### Your goal
Exact repetition of a range: find the line containing "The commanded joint" and the line containing "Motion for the" in the material below, then repeat both and all lines between them, leaving pictures out.

== Segment start ==

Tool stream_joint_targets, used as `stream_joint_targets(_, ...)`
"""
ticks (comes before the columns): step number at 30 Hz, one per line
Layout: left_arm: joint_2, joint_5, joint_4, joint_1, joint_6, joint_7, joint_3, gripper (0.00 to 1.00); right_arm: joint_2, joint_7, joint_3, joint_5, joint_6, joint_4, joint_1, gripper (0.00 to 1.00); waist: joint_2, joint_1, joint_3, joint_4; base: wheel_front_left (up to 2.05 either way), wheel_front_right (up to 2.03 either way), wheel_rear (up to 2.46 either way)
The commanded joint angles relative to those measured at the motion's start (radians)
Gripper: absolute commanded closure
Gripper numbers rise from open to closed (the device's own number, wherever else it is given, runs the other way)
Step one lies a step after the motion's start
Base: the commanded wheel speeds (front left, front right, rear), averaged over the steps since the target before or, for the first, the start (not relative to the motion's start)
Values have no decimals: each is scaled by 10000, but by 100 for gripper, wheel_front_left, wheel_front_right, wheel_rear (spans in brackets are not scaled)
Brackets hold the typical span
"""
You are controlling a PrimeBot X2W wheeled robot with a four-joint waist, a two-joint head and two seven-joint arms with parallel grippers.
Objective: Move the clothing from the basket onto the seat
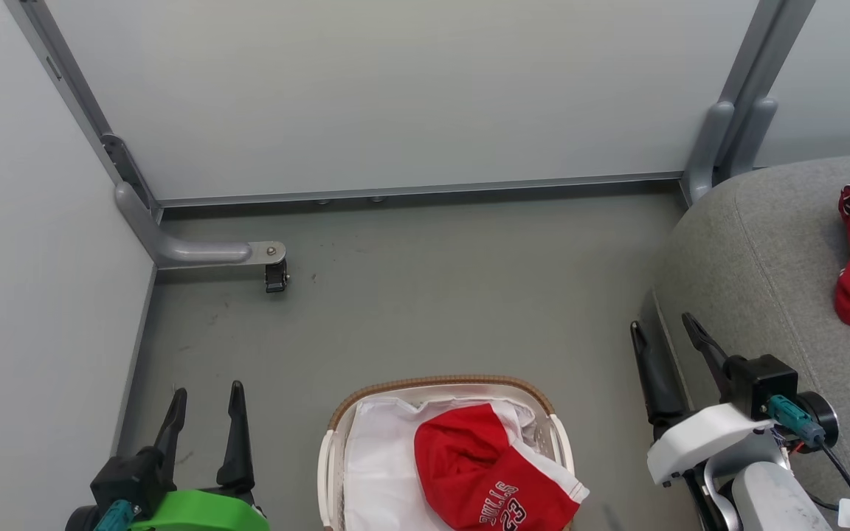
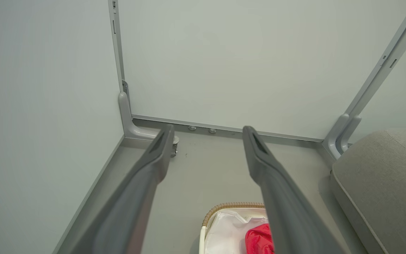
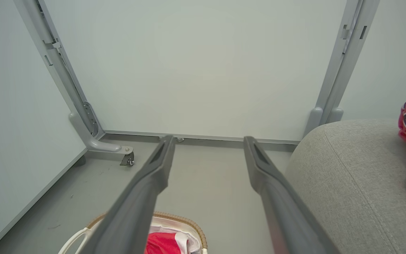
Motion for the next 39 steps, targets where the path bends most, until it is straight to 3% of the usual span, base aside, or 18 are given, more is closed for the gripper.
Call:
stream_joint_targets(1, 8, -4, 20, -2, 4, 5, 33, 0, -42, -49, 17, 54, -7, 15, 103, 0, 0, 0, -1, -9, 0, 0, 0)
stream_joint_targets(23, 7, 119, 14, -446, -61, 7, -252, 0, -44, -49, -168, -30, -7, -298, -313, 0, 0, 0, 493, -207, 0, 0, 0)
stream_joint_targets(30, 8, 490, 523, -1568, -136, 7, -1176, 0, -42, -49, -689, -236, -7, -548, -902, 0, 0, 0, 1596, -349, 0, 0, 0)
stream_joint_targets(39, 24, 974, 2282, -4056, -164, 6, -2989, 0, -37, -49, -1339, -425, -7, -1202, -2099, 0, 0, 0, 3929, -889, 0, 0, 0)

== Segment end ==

### Problem solution
The commanded joint angles relative to those measured at the motion's start (radians)
Gripper: absolute commanded closure
Gripper numbers rise from open to closed (the device's own number, wherever else it is given, runs the other way)
Step one lies a step after the motion's start
Base: the commanded wheel speeds (front left, front right, rear), averaged over the steps since the target before or, for the first, the start (not relative to the motion's start)
Values have no decimals: each is scaled by 10000, but by 100 for gripper, wheel_front_left, wheel_front_right, wheel_rear (spans in brackets are not scaled)
Brackets hold the typical span
"""
You are controlling a PrimeBot X2W wheeled robot with a four-joint waist, a two-joint head and two seven-joint arms with parallel grippers.
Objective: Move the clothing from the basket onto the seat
Motion for the next 39 steps, targets where the path bends most, until it is straight to 3% of the usual span, base aside, or 18 are given, more is closed for the gripper.

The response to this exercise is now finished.